Light in August

William Faulkner
Summary

Chapters 9–11

Summary Chapters 9–11

Analysis

Though there is no genetic or biological connection linking the two men, McEachern inadvertently makes Joe over in his own image: detached, emotionally frigid, and prone to violence. McEachern plays the role of avenging angel, using beatings and violence to impose his extreme, self-righteous brand of moral certitude and divine justice on those around him. Supposedly pious and upstanding, in reality he has virtually no compassion. Like the other characters, he is a multifaceted, contradictory presence, self-deluded in believing that he is “just and rocklike” but blind to his less redeeming qualities—his cruelty, fanaticism, and sanctimonious contempt for mankind. Closed, aloof, unyielding, and intractable, he earns his foster son’s respect through his displays of unshakable inner strength and extremeness of resolve. In reality, however, this respect masks a deep, unrecognized hate that bursts forth in Joe only in the final, fatal blow the night at the dance.

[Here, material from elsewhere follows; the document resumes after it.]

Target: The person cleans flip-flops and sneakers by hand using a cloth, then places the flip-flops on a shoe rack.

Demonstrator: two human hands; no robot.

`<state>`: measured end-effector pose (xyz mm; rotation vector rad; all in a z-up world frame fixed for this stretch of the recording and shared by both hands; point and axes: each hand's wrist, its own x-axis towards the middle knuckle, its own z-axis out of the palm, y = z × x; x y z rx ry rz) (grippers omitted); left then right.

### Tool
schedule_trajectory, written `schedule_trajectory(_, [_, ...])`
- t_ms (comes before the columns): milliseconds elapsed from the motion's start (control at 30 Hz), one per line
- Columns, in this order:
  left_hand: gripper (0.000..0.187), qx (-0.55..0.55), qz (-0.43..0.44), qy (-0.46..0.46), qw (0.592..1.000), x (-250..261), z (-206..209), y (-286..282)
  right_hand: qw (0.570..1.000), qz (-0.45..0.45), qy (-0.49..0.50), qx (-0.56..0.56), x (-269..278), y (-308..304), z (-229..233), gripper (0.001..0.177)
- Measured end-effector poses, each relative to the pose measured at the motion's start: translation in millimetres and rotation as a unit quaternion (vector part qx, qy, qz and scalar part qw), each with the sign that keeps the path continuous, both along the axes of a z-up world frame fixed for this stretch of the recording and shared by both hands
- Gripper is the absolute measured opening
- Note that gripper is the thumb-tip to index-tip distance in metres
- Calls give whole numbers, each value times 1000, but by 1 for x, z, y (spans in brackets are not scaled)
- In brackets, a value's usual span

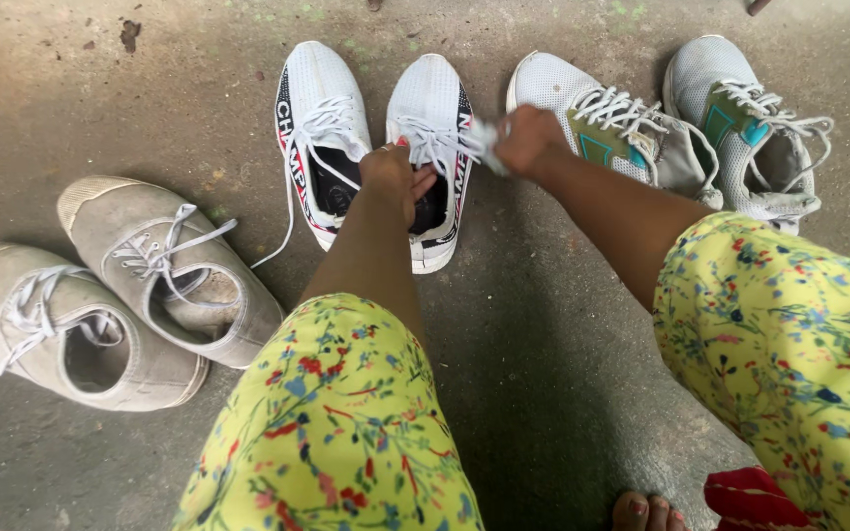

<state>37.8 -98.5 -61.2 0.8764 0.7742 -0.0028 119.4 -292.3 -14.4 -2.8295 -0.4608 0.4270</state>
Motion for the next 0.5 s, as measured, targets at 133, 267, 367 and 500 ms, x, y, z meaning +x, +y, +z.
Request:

Faulkner references the nature-vs.-nurture debate—the question of whether behavior stems from genetically determined factors or environmental influences—in his examination of Joe’s childhood at the McEacherns. Joe’s murderous, sociopathic impulses can be traced, if indirectly, to the world of violence and retribution in which he was raised. McEachern’s sense of a moral code of behavior, guided by Christian justice and values, is little more than cruelty and corporal punishment. It clearly rubs off on his son: shortly after killing McEachern, Joe lunges at Max and his colleague “with something of the exaltation of his adopted father.” In a way, he has replaced the dead man, stepping into his role of angry and brutal avenger.

Yet Faulkner does not seat his characters in a tidy world of moral absolutes, and we cannot label Joe’s upbringing as the sole cause of his vagrancy and criminal activity. Joe himself also plays an active role in seeking his own demise and self-destruction. The presence of Mrs. McEachern, a manipulative but essentially kind foil to her mean-spirited husband, complicates the notion that Joe is exclusively a neglected and abused victim lashing out at the world that spurned him. Joe views his foster mother’s love—a potential source of the comfort and acceptance that he has never known—as an oppressive burden, an emotional obligation he can never return or acknowledge. Nor is Mr. McEachern an extreme or absolute portrait of the abusive, impossible-to-please parent. When Joe works hard, his father rewards his diligence by giving Joe his own calf. Moreover, as Joe grows up, McEachern gradually cuts a wider berth around his swiftly physically maturing son. In short, though Joe’s world has undoubtedly influenced and debased him, he is still a figure at war with himself, staging, over the course of his life, an inner struggle that is never fully resolved. He feels obligated to punish himself and to avoid the abstract and unspoken source of guilt he feels, meting out his own brand of angry justice, much like his foster father, along the way.